Patterns of cis regulatory variation in diverse human populations.

PLoS Genet 2012 19;8(4):e1002639. Epub 2012 Apr 19.

Wellcome Trust Sanger Institute, Wellcome Trust Genome Campus, Hinxton, UK.

The genetic basis of gene expression variation has long been studied with the aim to understand the landscape of regulatory variants, but also more recently to assist in the interpretation and elucidation of disease signals. To date, many studies have looked in specific tissues and population-based samples, but there has been limited assessment of the degree of inter-population variability in regulatory variation. We analyzed genome-wide gene expression in lymphoblastoid cell lines from a total of 726 individuals from 8 global populations from the HapMap3 project and correlated gene expression levels with HapMap3 SNPs located in cis to the genes. We describe the influence of ancestry on gene expression levels within and between these diverse human populations and uncover a non-negligible impact on global patterns of gene expression. We further dissect the specific functional pathways differentiated between populations. We also identify 5,691 expression quantitative trait loci (eQTLs) after controlling for both non-genetic factors and population admixture and observe that half of the cis-eQTLs are replicated in one or more of the populations.

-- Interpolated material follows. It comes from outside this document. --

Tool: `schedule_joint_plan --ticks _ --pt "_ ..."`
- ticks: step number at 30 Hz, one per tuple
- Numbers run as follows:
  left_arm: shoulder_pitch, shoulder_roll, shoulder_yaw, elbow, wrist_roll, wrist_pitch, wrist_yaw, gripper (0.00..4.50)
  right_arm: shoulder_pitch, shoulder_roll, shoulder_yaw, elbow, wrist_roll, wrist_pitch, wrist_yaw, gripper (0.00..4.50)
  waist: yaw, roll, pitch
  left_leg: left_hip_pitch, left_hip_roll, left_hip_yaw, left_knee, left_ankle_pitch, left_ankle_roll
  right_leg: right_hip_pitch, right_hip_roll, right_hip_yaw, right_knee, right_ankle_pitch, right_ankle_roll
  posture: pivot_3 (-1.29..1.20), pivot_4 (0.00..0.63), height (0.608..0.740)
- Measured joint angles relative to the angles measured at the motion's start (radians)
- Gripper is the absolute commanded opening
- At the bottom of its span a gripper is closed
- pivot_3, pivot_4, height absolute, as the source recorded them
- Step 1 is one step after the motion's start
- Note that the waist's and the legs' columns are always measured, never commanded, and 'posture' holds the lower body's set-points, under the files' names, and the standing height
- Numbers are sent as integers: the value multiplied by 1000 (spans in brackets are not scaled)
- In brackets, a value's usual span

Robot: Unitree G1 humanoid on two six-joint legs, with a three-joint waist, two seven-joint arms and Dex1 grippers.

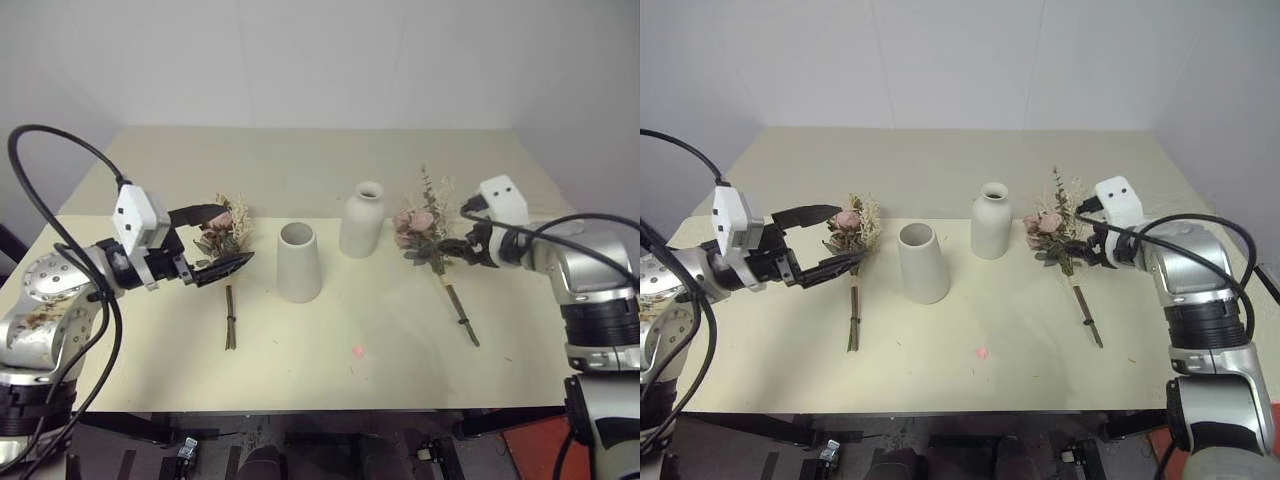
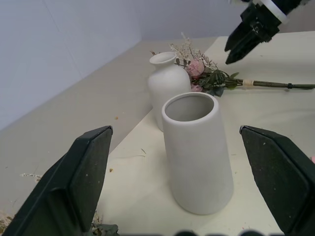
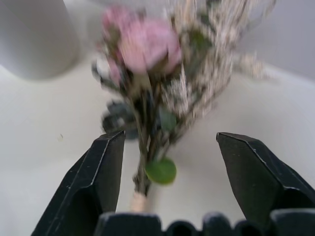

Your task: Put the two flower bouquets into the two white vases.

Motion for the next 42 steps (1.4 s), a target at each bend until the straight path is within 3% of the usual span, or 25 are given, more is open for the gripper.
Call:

We highlight patterns of eQTL-sharing between populations, which are partially determined by population genetic relatedness, and discover significant sharing of eQTL effects between Asians, European-admixed, and African subpopulations. Specifically, we observe that both the effect size and the direction of effect for eQTLs are highly conserved across populations. We observe an increasing proximity of eQTLs toward the transcription start site as sharing of eQTLs among populations increases, highlighting that variants close to TSS have stronger effects and therefore are more likely to be detected across a wider panel of populations. Together these results offer a unique picture and resource of the degree of differentiation among human populations in functional regulatory variation and provide an estimate for the transferability of complex trait variants across populations.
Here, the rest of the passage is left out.